Stored data
★ ★ ★ ★ ★ ★ ★

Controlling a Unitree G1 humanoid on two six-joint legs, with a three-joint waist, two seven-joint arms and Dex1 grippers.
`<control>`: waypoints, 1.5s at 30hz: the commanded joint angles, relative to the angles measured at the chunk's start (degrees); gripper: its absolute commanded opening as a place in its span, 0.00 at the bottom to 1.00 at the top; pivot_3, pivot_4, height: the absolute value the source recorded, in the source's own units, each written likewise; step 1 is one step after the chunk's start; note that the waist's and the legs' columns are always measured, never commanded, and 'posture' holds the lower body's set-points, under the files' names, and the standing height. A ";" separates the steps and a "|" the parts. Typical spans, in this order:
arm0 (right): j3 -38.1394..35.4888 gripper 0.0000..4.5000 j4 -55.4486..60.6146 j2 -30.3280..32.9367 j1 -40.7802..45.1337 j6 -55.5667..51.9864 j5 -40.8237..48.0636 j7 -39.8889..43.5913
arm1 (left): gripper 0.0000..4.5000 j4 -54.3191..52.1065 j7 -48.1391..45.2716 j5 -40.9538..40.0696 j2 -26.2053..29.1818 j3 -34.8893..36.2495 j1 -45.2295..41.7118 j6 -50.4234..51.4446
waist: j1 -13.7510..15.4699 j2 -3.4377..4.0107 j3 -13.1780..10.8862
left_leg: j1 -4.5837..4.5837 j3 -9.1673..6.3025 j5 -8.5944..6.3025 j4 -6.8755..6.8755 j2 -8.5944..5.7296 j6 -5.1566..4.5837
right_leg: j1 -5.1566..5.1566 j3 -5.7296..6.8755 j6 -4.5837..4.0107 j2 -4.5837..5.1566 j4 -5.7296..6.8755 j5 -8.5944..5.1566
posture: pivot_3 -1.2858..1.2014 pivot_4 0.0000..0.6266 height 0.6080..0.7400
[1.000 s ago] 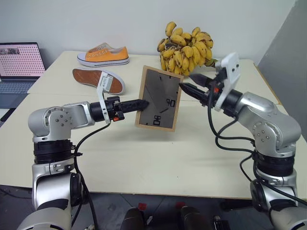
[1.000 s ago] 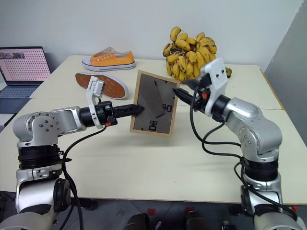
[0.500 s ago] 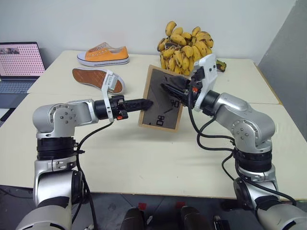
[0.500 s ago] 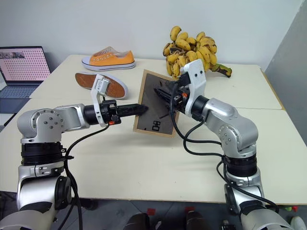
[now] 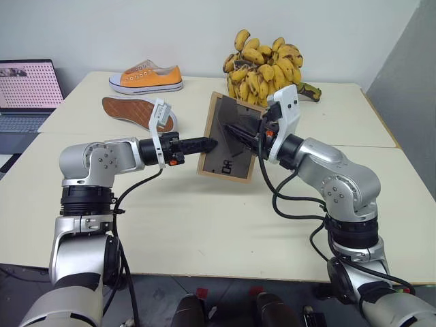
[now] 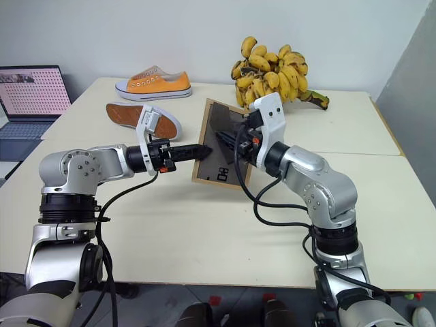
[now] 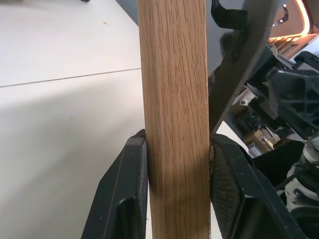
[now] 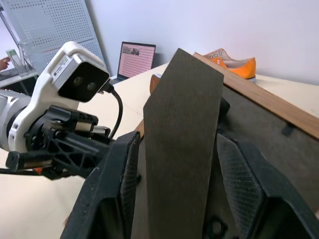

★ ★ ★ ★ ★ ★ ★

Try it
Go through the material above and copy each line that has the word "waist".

Finished exercise
Controlling a Unitree G1 humanoid on two six-joint legs, with a three-joint waist, two seven-joint arms and Dex1 grippers.
`<control>`: waypoints, 1.5s at 30hz: the commanded joint angles, relative to the angles measured at the chunk's start (degrees); gripper: its absolute commanded opening as a place in its span, 0.00 at the bottom to 1.00 at the top; pivot_3, pivot_4, height: the absolute value the source recorded, in the source's own units, each written likewise; step 1 is one step after the chunk's start; note that the waist's and the legs' columns are always measured, never commanded, and 'posture' holds the lower body's set-points, under the files' names, and the standing height. A ";" separates the steps and a "|" the parts. Typical spans, in this order:
waist: j1 -13.7510..15.4699 j2 -3.4377..4.0107 j3 -13.1780..10.8862

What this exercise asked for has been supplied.